Ninguém ia querer balões pretos; para que eles serviam, afinal? Para dar uma animada em funerais? Ele continuava olhando, por um segundo, hipnotizado, pensando em uvas envenenadas.

Passou a língua nos lábios e, pela primeira vez, notou que seu amado refrigerante deixava um sabor desagradável de metal na boca, como se ele tivesse mascado um fio de cobre desencapado.

O homem gordo o tirou do transe:

— Viu meus óculos?

Finney colocou um dos joelhos no chão e se inclinou para olhar embaixo do carro. Os óculos do homem gordo estavam debaixo do para-choque.

— Peguei — disse ele, passando o braço além da perna do homem gordo para alcançá-los.

— Para que eram aqueles balões?

— Sou palhaço nas horas vagas — respondeu o homem gordo. Ele estava pegando alguma coisa no carro, dentro da sacola que colocara lá.

— Pode me chamar de Al. Ei, quer ver um negócio engraçado?

Finney olhou para cima, teve tempo de ver Al segurando uma lata amarela e preta de metal com desenhos de vespas. Ele a agitava furiosamente.

O garoto começou a sorrir com a ideia louca de que Al estava prestes a jogar serpentina na sua cara.

O palhaço nas horas vagas acertou uma rajada de espuma branca em seu rosto. Finney se movimentou para virar, mas foi lento demais para evitar que aquilo entrasse nos seus olhos.

Ele gritou e um pouco de espuma entrou na sua boca. Tinha um gosto químico forte. Seus olhos eram como carvões em brasa nas órbitas.

A garganta ardia; em toda a vida, ele nunca tinha sentido uma dor como aquela, um fervor gelado escaldante.

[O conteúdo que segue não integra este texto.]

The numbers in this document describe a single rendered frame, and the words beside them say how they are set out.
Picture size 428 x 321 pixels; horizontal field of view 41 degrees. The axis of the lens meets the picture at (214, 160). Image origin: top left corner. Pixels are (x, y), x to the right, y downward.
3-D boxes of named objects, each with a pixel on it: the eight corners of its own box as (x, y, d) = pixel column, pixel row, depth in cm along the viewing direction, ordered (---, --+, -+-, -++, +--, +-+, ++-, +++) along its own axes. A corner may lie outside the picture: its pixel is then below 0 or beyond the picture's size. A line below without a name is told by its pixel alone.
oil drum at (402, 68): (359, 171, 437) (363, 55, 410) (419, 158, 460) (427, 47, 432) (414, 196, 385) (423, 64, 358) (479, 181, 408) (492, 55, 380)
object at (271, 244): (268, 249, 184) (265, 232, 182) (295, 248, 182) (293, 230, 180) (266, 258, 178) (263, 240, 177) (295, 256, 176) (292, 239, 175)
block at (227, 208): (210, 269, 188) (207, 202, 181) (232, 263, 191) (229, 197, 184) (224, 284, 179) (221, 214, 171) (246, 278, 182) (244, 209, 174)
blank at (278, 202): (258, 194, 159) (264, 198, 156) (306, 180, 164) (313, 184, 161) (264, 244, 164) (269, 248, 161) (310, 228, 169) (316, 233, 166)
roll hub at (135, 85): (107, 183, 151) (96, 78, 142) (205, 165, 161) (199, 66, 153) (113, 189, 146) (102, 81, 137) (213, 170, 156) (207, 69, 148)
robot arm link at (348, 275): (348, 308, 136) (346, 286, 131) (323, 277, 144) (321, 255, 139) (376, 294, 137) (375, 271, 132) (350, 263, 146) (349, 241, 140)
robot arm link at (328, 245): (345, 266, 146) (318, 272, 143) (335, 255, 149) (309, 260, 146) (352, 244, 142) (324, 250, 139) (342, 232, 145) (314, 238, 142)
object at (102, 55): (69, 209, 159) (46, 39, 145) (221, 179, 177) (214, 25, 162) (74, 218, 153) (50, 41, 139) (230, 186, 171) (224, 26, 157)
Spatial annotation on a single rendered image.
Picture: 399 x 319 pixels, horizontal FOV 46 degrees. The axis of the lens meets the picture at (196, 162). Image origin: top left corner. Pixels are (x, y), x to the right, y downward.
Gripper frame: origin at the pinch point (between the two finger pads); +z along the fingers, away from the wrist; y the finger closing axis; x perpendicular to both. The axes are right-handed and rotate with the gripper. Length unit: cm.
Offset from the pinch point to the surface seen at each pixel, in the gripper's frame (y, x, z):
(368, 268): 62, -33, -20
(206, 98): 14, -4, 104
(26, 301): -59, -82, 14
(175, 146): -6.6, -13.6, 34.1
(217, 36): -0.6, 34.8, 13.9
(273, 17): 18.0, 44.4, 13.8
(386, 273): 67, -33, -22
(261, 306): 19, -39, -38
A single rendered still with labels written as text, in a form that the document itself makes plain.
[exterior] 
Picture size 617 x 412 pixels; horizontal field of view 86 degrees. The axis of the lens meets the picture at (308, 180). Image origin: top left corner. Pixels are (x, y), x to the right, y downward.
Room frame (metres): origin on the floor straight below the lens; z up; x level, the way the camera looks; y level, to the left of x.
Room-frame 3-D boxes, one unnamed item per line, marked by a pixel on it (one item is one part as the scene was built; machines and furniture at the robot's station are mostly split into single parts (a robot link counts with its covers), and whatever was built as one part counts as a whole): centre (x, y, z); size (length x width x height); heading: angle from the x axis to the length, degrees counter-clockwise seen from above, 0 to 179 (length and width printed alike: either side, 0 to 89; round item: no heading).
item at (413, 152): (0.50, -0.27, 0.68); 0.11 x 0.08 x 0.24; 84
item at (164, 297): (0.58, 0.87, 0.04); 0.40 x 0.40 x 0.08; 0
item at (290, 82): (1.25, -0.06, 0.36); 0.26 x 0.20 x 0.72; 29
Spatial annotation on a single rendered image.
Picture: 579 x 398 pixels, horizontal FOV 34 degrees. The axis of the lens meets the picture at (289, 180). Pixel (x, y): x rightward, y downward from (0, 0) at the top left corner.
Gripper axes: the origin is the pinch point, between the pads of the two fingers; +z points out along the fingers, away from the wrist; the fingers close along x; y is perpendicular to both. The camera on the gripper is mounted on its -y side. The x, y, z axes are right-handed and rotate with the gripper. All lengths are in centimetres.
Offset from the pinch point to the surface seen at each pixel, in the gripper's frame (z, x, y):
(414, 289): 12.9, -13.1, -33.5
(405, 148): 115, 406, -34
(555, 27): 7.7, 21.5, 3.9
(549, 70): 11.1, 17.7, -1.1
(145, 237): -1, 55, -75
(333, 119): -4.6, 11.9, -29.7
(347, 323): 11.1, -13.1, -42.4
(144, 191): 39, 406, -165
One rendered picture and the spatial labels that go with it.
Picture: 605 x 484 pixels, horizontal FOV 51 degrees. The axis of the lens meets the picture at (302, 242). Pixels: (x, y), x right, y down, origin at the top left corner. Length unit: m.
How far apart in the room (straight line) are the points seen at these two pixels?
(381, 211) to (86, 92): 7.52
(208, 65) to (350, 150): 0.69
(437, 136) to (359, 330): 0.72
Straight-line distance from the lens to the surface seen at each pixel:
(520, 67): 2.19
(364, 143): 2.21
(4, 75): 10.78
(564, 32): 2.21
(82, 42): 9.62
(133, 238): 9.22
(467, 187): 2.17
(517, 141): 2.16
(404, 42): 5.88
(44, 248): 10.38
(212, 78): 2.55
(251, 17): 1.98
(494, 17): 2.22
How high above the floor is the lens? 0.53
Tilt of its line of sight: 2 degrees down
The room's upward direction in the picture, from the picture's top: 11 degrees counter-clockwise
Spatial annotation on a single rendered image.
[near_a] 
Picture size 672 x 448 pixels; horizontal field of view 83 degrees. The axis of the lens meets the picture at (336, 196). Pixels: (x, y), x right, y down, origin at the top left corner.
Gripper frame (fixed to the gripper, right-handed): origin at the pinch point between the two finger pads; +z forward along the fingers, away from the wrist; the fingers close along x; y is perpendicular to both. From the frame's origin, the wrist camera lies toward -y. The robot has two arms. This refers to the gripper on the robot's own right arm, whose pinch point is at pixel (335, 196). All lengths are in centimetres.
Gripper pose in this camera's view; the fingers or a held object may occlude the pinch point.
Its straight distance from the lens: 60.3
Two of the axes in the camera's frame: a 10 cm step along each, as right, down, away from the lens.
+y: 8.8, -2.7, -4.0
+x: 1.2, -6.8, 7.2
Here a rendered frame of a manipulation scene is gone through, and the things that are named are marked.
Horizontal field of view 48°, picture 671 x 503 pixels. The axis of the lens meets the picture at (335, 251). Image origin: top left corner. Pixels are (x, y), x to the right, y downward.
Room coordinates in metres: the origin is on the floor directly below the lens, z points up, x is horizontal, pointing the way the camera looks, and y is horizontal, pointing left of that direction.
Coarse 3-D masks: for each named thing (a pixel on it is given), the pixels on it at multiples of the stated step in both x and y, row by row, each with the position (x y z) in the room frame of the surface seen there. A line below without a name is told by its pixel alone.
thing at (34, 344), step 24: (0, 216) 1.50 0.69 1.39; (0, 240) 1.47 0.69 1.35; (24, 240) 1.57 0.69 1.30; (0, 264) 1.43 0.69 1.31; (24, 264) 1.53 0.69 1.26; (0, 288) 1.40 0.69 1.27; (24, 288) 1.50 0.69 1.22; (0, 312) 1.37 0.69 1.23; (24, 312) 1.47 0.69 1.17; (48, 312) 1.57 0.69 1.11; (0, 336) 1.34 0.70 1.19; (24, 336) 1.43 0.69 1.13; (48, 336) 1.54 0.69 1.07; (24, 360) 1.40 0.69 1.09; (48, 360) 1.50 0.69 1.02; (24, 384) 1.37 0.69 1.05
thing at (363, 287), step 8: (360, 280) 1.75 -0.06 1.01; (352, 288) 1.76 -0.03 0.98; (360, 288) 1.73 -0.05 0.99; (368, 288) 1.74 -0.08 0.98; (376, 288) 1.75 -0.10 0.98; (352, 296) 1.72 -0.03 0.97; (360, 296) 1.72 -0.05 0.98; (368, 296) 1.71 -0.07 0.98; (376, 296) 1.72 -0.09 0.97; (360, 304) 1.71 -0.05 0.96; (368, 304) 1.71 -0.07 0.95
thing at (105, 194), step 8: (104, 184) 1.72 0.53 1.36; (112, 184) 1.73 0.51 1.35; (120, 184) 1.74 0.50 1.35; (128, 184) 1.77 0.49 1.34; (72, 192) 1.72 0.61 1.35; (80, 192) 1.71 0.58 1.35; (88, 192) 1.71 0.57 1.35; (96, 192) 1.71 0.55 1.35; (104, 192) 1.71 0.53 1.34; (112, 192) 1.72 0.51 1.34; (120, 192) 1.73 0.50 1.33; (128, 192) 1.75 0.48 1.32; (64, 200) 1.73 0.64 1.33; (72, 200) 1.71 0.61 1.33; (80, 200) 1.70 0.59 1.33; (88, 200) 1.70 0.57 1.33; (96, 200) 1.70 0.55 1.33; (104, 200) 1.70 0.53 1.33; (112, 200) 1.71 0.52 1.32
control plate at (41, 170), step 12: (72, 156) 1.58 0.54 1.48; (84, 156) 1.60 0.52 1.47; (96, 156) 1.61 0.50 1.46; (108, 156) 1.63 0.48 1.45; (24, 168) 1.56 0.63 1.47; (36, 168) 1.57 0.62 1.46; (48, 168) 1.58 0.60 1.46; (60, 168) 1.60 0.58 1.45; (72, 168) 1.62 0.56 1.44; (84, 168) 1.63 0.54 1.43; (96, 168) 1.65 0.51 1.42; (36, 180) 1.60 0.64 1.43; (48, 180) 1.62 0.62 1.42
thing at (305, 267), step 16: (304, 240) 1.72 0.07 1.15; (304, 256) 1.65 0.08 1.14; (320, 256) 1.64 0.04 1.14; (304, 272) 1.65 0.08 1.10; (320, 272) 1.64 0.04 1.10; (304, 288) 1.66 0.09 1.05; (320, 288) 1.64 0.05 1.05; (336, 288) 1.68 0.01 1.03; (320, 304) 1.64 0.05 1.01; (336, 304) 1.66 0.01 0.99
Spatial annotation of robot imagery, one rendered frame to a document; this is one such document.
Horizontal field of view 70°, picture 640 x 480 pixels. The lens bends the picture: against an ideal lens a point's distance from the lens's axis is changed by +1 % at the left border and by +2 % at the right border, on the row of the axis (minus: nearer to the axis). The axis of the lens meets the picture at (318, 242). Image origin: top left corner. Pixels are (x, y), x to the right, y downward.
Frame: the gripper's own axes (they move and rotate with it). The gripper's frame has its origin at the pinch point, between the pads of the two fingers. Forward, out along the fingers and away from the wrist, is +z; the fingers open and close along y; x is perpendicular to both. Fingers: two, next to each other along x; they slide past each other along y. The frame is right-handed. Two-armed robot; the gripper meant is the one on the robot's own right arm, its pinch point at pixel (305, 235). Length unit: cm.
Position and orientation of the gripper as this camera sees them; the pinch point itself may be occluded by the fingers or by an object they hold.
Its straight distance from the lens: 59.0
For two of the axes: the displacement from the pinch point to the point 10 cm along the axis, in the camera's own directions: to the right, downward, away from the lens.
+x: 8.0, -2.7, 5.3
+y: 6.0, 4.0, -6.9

O estômago se revirou e o refrigerante de uva voltou em um jato quente e doce.

Al o pegou pela nuca e começou a empurrá-lo para dentro da van.

Os olhos de Finney estavam abertos, mas tudo o que conseguia ver eram pulsações alaranjadas e amarronzadas feito óleo que piscavam, aumentavam, se misturavam umas às outras e desapareciam.

O homem gordo segurava o cabelo do garoto com uma das mãos enquanto a outra se meteu entre as pernas de Finney, levantando-o pela virilha. O braço de Al passou perto de sua bochecha e Finney abocanhou a gordura balançante, mordendo até sentir gosto de sangue.

O homem gordo uivou e o soltou, e, por um segundo, Finney voltou ao chão. Deu um passo para trás e a sola do sapato encontrou uma laranja. Torceu o pé. Perdeu o equilíbrio, quase caiu, e, então, o homem gordo agarrou seu pescoço de novo, empurrando-o para a frente.

A cabeça do menino fez um som ressonante ao bater em uma das portas traseiras do carro, e toda a força das suas pernas se esvaiu.

Al o segurava pelo braço e o largou dentro da van. Só que não era mais uma van. Era uma mina de carvão, e Finney caiu com uma velocidade assustadora naquela escuridão.